In the discussion section, the paper evaluates various scoring functions used in protein-protein docking models, highlighting their methodologies and performance across multiple datasets. The methods are categorized into empirical (e.g., FireDock, RosettaDock, ZRANK2), knowledge-based (e.g., AP-PISA, CP-PIE, SIPPER), and hybrid approaches (e.g., PyDock, HADDOCK). The study emphasizes the use of the CCharPPI server to isolate scoring functions from the docking process, allowing for a focused comparison of their effectiveness. The results indicate that while classical methods like AP-PISA and CP-PIE excelled in certain datasets, deep learning-based methods (DL-based) such as PIsToN and dMaSIF generally outperformed classical approaches across six out of eight datasets, particularly in terms of AUC ROC measures and success rates.

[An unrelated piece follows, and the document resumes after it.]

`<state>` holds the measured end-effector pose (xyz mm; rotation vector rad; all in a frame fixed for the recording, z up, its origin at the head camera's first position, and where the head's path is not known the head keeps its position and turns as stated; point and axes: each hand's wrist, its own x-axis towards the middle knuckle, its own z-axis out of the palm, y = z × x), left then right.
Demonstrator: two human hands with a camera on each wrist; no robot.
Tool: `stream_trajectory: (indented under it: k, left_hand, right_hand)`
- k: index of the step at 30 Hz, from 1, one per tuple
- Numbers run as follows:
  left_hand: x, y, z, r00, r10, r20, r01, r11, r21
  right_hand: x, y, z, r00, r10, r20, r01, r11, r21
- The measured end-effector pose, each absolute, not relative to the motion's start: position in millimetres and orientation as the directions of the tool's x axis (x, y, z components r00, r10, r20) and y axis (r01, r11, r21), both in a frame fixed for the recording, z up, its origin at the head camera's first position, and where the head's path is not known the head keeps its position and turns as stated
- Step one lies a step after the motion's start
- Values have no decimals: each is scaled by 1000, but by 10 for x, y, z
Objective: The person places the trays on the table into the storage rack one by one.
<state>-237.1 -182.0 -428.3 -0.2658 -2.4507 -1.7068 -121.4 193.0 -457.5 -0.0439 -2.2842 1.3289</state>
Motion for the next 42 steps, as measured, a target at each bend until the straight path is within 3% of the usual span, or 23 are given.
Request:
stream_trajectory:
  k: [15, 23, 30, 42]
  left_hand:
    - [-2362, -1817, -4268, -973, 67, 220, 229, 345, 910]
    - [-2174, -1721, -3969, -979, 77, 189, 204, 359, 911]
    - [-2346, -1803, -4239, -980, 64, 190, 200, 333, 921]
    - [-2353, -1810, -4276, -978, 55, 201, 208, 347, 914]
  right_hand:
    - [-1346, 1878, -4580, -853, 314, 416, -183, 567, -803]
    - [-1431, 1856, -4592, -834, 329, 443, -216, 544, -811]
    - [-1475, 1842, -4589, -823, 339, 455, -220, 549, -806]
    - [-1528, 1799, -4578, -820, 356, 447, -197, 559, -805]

The paper further discusses the generalizability of these scoring functions, utilizing Template Modeling Scores (TM-scores) to assess the similarity of test datasets to training sets. It finds that dMaSIF and PIsToN demonstrated superior performance despite having training datasets with more similar complexes to certain test datasets. The findings suggest that while some DL-based methods may exhibit training biases, they still achieve higher performance metrics, indicating their potential utility in practical applications. Overall, the study underscores the importance of evaluating both the scoring functions and their generalizability to enhance the accuracy of protein-protein interaction predictions.